Crowdsourcing Cultural Heritage: A Comparison of Four Cases

What is Crowdsourcing Cultural Heritage?

Crowdsourcing is to take projects created by institutions or organizations and to outsource tasks to the general public. Wikipedia is the most well-known case of crowdsourcing. It typically involves a project generated by a museum, a library, an archive, or a gallery (GLAM). Project designers will digitize large amounts of data, build a database to house the digitized objects, and create a platform that would host collections based on these data, and that would serve as a bridge between data and audiences. Mia

The one critical component of cultural heritage institutions with digitized collections is the reliance on the public to aid with the curation of the large amounts of data contained here.

Mia Ridge, the British Library’s Digital Curator for Western Heritage Collections, and expert on building digital projects expands on the purpose of these endeavors: “…crowdsourcing projects are designed to achieve specific goal through audience participation, even if that goal is as broadly defined as ‘gather information from the public about our collections”. (Introduction) And so to create successful crowdsourcing projects, user-friendly platforms should be built to encourage audience members to discover these collections, and to help curate them with their contributions.

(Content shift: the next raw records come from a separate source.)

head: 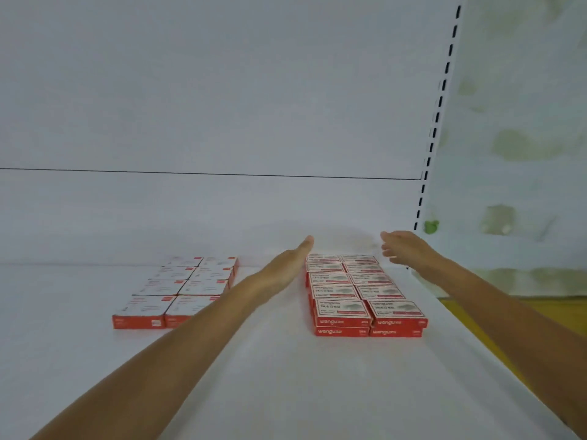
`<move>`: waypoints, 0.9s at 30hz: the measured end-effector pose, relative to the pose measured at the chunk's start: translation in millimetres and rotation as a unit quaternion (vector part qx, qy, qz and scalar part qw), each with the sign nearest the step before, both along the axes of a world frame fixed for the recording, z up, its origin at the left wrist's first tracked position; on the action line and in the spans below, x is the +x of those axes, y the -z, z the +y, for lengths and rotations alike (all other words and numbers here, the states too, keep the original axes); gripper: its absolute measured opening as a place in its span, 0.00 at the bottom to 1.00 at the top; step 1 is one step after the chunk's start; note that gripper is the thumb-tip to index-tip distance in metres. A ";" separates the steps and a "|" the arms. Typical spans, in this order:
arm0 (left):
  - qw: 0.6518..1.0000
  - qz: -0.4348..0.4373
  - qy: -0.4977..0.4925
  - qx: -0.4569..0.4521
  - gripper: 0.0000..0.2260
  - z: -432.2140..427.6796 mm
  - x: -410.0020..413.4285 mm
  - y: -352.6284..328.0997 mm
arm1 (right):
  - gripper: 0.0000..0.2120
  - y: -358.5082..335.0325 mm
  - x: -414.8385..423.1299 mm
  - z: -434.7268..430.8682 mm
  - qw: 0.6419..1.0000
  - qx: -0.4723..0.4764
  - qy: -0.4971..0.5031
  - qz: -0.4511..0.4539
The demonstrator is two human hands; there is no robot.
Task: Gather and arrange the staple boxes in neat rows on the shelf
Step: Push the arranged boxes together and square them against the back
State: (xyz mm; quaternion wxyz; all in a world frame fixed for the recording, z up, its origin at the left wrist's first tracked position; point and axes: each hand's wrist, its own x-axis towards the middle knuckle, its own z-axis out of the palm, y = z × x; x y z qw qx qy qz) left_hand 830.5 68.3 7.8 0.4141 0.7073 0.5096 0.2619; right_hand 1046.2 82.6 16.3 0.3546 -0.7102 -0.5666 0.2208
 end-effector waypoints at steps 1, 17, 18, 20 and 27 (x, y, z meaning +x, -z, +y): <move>1.000 -0.027 -0.009 -0.011 0.27 0.6 6.2 4.3 | 0.24 5.8 3.0 -0.4 0.999 -0.013 0.005 0.030; 0.994 -0.096 -0.034 -0.029 0.32 13.6 35.4 30.9 | 0.31 29.0 -7.5 14.3 0.995 -0.062 -0.061 0.051; 0.996 -0.086 -0.030 -0.025 0.26 10.8 35.8 28.4 | 0.30 29.9 -6.6 14.9 0.995 -0.061 -0.063 0.054; 0.997 -0.076 -0.021 -0.011 0.20 10.2 35.4 27.3 | 0.30 32.1 -5.8 16.5 0.995 -0.063 -0.067 0.042; 0.998 -0.061 -0.002 0.010 0.28 9.4 41.4 29.8 | 0.28 28.8 -7.1 13.7 0.979 -0.122 -0.115 0.115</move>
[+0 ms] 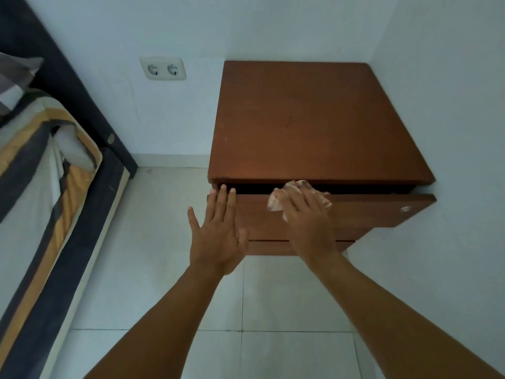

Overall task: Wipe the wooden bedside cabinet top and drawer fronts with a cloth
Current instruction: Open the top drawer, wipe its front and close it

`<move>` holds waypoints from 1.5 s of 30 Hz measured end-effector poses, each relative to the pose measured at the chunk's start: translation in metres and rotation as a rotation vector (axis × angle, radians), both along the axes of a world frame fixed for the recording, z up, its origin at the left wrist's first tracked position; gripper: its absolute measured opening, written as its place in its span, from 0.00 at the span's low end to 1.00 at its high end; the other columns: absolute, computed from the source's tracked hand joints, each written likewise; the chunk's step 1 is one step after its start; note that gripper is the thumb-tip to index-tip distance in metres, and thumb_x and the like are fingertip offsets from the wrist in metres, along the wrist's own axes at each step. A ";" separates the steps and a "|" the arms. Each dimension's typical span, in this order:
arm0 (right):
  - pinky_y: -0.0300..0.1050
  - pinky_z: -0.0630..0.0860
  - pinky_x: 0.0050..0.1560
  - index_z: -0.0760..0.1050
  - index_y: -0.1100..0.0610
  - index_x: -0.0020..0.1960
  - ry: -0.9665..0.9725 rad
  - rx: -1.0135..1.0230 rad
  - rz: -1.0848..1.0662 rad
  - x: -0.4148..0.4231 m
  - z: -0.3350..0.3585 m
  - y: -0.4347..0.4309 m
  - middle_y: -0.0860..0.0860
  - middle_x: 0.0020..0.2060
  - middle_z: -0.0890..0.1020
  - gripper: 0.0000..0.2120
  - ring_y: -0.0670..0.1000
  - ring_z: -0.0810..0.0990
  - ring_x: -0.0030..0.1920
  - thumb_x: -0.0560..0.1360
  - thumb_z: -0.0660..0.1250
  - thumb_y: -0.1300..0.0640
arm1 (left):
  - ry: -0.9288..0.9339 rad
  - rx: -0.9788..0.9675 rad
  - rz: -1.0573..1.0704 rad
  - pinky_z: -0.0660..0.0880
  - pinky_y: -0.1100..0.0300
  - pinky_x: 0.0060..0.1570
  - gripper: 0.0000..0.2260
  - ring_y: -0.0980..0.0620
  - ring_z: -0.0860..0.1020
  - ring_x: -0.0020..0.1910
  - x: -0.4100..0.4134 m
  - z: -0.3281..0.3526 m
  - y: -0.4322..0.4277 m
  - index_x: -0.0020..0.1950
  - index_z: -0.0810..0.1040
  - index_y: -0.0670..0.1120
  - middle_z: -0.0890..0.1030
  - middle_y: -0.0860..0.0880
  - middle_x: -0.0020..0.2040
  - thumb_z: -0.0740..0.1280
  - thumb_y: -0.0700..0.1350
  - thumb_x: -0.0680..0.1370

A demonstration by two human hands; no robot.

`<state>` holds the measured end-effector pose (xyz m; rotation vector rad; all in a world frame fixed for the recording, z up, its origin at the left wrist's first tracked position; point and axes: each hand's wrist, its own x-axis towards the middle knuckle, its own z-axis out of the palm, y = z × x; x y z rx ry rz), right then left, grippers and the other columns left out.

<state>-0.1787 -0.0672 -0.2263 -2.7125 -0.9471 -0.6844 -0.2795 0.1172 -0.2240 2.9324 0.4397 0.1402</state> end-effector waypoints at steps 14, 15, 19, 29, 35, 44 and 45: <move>0.61 0.61 0.78 0.74 0.63 0.66 -0.030 0.064 -0.297 0.083 -0.024 -0.203 0.62 0.66 0.76 0.21 0.67 0.69 0.73 0.74 0.71 0.67 | -0.235 0.083 -0.017 0.50 0.30 0.74 0.29 0.48 0.53 0.82 0.002 -0.017 0.003 0.82 0.57 0.48 0.57 0.48 0.82 0.50 0.55 0.81; 0.61 0.61 0.77 0.74 0.62 0.66 -0.024 0.092 -0.311 0.087 -0.028 -0.208 0.62 0.66 0.76 0.20 0.67 0.69 0.73 0.75 0.71 0.67 | -0.258 0.091 -0.021 0.50 0.30 0.74 0.29 0.48 0.53 0.82 0.002 -0.021 0.004 0.82 0.58 0.48 0.58 0.48 0.82 0.51 0.55 0.81; 0.63 0.66 0.74 0.75 0.62 0.67 -0.081 0.241 -0.304 0.096 -0.045 -0.205 0.62 0.67 0.76 0.17 0.67 0.70 0.72 0.78 0.66 0.66 | -0.376 0.131 -0.033 0.49 0.31 0.75 0.28 0.49 0.54 0.81 0.005 -0.035 0.010 0.81 0.59 0.50 0.60 0.49 0.81 0.49 0.57 0.83; 0.56 0.62 0.79 0.66 0.53 0.79 -0.322 0.498 0.079 -0.004 -0.061 -0.020 0.54 0.79 0.65 0.25 0.58 0.59 0.81 0.82 0.60 0.63 | -0.627 0.121 -0.004 0.45 0.32 0.75 0.28 0.51 0.54 0.81 0.017 -0.066 0.007 0.81 0.61 0.52 0.61 0.51 0.81 0.44 0.59 0.83; 0.63 0.51 0.80 0.50 0.48 0.84 -0.308 0.222 -0.072 0.014 -0.095 0.015 0.54 0.83 0.53 0.30 0.59 0.47 0.83 0.85 0.54 0.46 | -0.633 0.136 0.006 0.45 0.29 0.75 0.30 0.49 0.58 0.80 0.015 -0.060 0.004 0.79 0.63 0.52 0.65 0.50 0.79 0.43 0.62 0.82; 0.61 0.58 0.78 0.66 0.58 0.76 -0.363 0.323 -0.294 0.076 -0.085 -0.141 0.60 0.73 0.69 0.22 0.62 0.63 0.77 0.85 0.53 0.53 | -0.666 0.135 0.029 0.47 0.29 0.74 0.27 0.48 0.57 0.81 0.020 -0.069 0.000 0.79 0.62 0.51 0.64 0.50 0.80 0.47 0.60 0.83; 0.61 0.59 0.78 0.68 0.59 0.75 -0.360 0.348 -0.307 0.082 -0.084 -0.154 0.61 0.72 0.70 0.21 0.63 0.65 0.76 0.84 0.54 0.54 | -0.664 0.138 0.031 0.46 0.29 0.74 0.28 0.48 0.56 0.81 0.020 -0.068 0.000 0.80 0.62 0.51 0.63 0.50 0.80 0.47 0.60 0.83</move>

General Purpose and Benefits

Typical motivations for creating and participating in crowdsourcing projects in cultural heritage are to:

(1) generate greater public engagement with digitized collections

(2) create a venue for audience members to pose research questions and generate new knowledge.

(3) address the huge task of curating vast amounts of data

Sharon Leon, when discussing the benefits of having community-sourcing efforts in place at cultural heritage institutions with digital collections, describes the importance of understanding audience motivation and engagement depth, suggesting that, “Public contributions can serve as a barometer of the most interesting materials within a particular collection.” (14)

Crowdsourcing Audiences

Audience members are typically diverse in nature, ranging from scholars to the general public. So whether you are a historian, a researcher, a military history buff, a map junkie, a middle school student, a paleographer, a genealogist, or a retiree, crowdsourcing project designers are in need of contributions from multiple individuals in order to sustain such initiatives.

Crowdsourcing Tasks

There are multiple tasks involved in sustaining crowd curation, including: transforming content to new formats, producing artefacts, creating descriptive tags, annotating, and correcting errors (Ridge, Introduction: Crowdsourcing Our Cultural Heritage). Let’s take a look at four different cultural heritage projects that rely heavily on crowdsourcing: Transcribe Bentham, Building Inspector, Trove, and Papers of the War Department.

Transcribe Bentham

Transcribe Bentham is a participatory editorial project that recruits contributors to help with the transcription of digitized manuscripts (60,000 folios) written by social reformer, Jeremy Bentham. As a collaborative effort between University College London’s Bentham Project, various digital humanities institutes, and members of the public, Transcribe Bentham to increase discoverability and access to the The Collected Works edition.

Who Contributes and Why?

Online volunteers with internet connectivity (over 1,500 as of 2012) and Transcribing Bentham editors. The main goal is to engage the public with the works of philosopher and social reformer, Jeremy Bentham (1748-1832), through transcription of his manuscript papers and the creation of a searchable repository of The Collected Works edition. Participants can contribute to research on this scholar, be part of the preservation efforts of an important figure in history, learn about Bentham’s works, and gain skills in paleography.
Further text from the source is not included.